L’INTERVISTA MELISSA P.

Quando uscì Cento colpi di spazzola prima di andare a dormire (Fazi editore) dovette far fronte a critiche di ogni genere: per il contenuto scabroso (una sedicenne narrava i suoi accoppiamenti pochissimo giudiziosi con uomini più anziani), per lo stile («L’ha scritto lei? L’ha messo insieme un editor?»), per «tentata (e riuscita) operazione commerciale» (è tuttora distribuito in 42 nazioni), infine per lesa letteratura (ma questa accusa le arrivò solo da qualche critico snob a corto di idee: il romanzo non voleva certo «fare letteratura»).

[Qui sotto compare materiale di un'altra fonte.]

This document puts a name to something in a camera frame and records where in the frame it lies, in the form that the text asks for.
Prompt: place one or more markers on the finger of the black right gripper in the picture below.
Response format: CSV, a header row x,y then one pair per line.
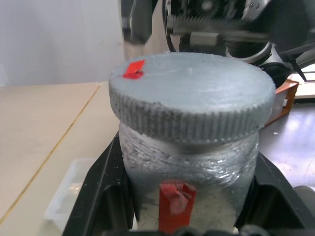
x,y
290,22

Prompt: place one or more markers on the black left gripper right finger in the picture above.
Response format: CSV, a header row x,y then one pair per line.
x,y
275,204

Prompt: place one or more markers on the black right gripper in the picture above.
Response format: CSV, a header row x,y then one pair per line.
x,y
209,14

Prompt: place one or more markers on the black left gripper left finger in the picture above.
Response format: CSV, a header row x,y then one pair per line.
x,y
98,191

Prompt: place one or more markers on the grey jar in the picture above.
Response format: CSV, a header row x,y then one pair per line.
x,y
197,167

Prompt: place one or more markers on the grey ribbed jar lid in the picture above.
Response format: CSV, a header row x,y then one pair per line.
x,y
194,93

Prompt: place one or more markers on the clear plastic box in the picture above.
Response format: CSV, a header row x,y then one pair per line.
x,y
65,194

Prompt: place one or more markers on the orange and clear box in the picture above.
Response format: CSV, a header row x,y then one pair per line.
x,y
285,98

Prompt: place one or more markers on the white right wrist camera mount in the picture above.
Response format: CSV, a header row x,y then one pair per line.
x,y
276,57

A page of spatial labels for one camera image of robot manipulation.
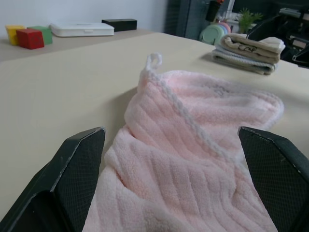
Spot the spiky-leaved green plant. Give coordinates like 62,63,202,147
235,7,264,34

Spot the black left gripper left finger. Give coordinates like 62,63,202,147
0,126,107,232

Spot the folded pale blue towel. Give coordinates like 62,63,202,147
211,47,279,75

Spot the black equipment frame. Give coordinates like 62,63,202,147
246,7,309,70

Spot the yellow wooden cube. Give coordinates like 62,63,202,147
5,25,27,46

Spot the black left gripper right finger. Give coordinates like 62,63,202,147
238,126,309,232

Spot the pink fluffy towel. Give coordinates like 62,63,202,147
82,52,285,232

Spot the red wooden cube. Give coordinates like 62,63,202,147
16,29,45,50

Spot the green wooden cube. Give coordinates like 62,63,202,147
27,25,53,45

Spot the pastel plate stack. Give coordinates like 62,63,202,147
199,20,232,46

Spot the folded beige towel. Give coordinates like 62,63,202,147
221,33,286,64

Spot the flat white plastic box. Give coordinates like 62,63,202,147
49,22,115,38

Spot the dark grey ribbed cabinet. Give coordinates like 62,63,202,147
164,0,211,44

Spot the long black box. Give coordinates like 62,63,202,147
101,18,138,32

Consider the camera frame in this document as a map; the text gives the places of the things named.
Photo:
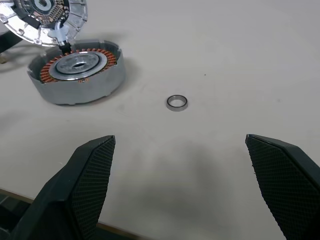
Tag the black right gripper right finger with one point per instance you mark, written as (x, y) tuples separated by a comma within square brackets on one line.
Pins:
[(287, 187)]

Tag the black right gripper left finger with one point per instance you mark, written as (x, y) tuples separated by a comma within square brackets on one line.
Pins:
[(62, 200)]

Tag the round silver metal disc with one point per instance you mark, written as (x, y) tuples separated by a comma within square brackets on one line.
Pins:
[(75, 17)]

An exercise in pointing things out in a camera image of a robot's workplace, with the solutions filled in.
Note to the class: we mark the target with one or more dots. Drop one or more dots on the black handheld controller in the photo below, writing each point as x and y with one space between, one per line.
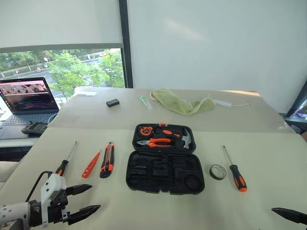
36 128

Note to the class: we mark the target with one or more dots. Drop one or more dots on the beige cushion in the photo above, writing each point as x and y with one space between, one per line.
7 171

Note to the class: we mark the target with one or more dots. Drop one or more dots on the black electrical tape roll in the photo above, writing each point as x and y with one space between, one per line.
211 172

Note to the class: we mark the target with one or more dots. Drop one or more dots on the stubby orange black screwdriver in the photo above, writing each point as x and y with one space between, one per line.
168 131

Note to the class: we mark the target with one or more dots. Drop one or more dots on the white roller blind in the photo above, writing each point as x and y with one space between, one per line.
60 21

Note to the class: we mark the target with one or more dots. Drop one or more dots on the black laptop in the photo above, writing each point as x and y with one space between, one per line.
26 95

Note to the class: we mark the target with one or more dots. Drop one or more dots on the large black orange screwdriver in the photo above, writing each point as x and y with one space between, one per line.
237 177

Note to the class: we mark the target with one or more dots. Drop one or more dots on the small black box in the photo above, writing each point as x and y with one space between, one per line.
112 102

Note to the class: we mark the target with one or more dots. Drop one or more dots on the dark window frame post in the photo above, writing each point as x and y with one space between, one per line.
124 43

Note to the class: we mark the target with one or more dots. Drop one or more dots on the white side desk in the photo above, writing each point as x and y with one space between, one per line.
14 142

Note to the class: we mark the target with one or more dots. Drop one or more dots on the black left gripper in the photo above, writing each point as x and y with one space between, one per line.
57 201

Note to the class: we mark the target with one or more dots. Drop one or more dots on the steel claw hammer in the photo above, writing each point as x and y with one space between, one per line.
186 139

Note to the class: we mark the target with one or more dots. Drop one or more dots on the clear tube with green cap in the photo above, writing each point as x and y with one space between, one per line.
144 99

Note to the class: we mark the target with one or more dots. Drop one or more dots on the black tool case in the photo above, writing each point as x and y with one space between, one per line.
165 172

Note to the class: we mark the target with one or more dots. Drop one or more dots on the green towel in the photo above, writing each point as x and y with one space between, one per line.
172 100

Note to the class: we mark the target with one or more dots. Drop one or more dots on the small black orange screwdriver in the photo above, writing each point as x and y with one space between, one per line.
62 166

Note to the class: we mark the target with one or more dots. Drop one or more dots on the orange black utility knife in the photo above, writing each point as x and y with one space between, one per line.
108 160

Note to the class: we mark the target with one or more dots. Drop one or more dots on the orange black tape measure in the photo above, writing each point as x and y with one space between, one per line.
145 131

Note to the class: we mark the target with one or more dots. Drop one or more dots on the orange test pen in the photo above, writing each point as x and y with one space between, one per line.
90 166

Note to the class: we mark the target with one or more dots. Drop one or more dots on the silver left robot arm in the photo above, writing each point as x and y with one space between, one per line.
14 212

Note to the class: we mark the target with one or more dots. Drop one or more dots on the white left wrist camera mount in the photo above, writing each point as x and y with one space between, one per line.
51 183

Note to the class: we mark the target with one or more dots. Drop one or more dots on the beige table cover sheet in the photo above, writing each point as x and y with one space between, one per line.
153 210
96 117

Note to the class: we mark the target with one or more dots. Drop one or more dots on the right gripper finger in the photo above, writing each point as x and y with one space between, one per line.
292 215

Poi Melissa P. pubblicò un secondo libro, L’odore del tuo respiro, che non destò altrettanta eco, e poi ancora una lettera aperta a Camillo Ruini, In nome dell’amore. Oggi, sta ultimando il suo terzo romanzo - consegna a ottobre e uscita l’anno prossimo -, una graphic novel e tiene una rubrica sul quotidiano L’Altro di Piero Sansonetti. Per essere nata nel 1985, non male. Ribelle, a guardar la sua storia, un po’ lo è stata, se intendiamo per ribelle qualcuno che attira spontaneamente critiche e insulti (più da parte maschile, in questo caso). Depressa, non sappiamo.
Depressa?
«Insoddisfatta. Una cosa del tutto femminile. Difficile trovare negli uomini questo tipo di insoddisfazione che una donna sente nei confronti degli altri e di se stessa quando si ritrova alle prese col proprio fallimento. Fallimento per una donna è quando non riesce a esprimere se stessa a causa delle convenzioni sociali, della legge, delle pressioni esterne, o anche di una propria incapacità interiore».
E così si ribella.
«Non parlerei di ribellione, ma di tumulto, di inquietudine. Una donna non si pone contro il sistema né si pone fuori di esso».
Cosa fa, invece?
«Tenta di... commuovere il sistema. Si ragiona ancora con termini bianchi o neri, per estremizzazioni, ma questo significa non capire che l’avverbio più importante, per una donna, è “sentimentalmente”. Anche quando deve lottare per la propria libertà».
E che forza la muove?
«La non accettazione di sé. Sa perché le donne diventano passionali? Perché non si accettano. Se una donna ha troppe certezze, troppe risposte, è quasi automatico che non è passionale. Essere passionali, ad ogni modo, non significa essere irresponsabili. Al contrario degli uomini, noi donne non riteniamo il successo professionale un successo tout court, capace di giustificare ogni cosa. È solo una parte della nostra vita. Guardi la Magnani. Grande attrice, grande professionista. Poi aveva questa gelosia che distruggeva tutto».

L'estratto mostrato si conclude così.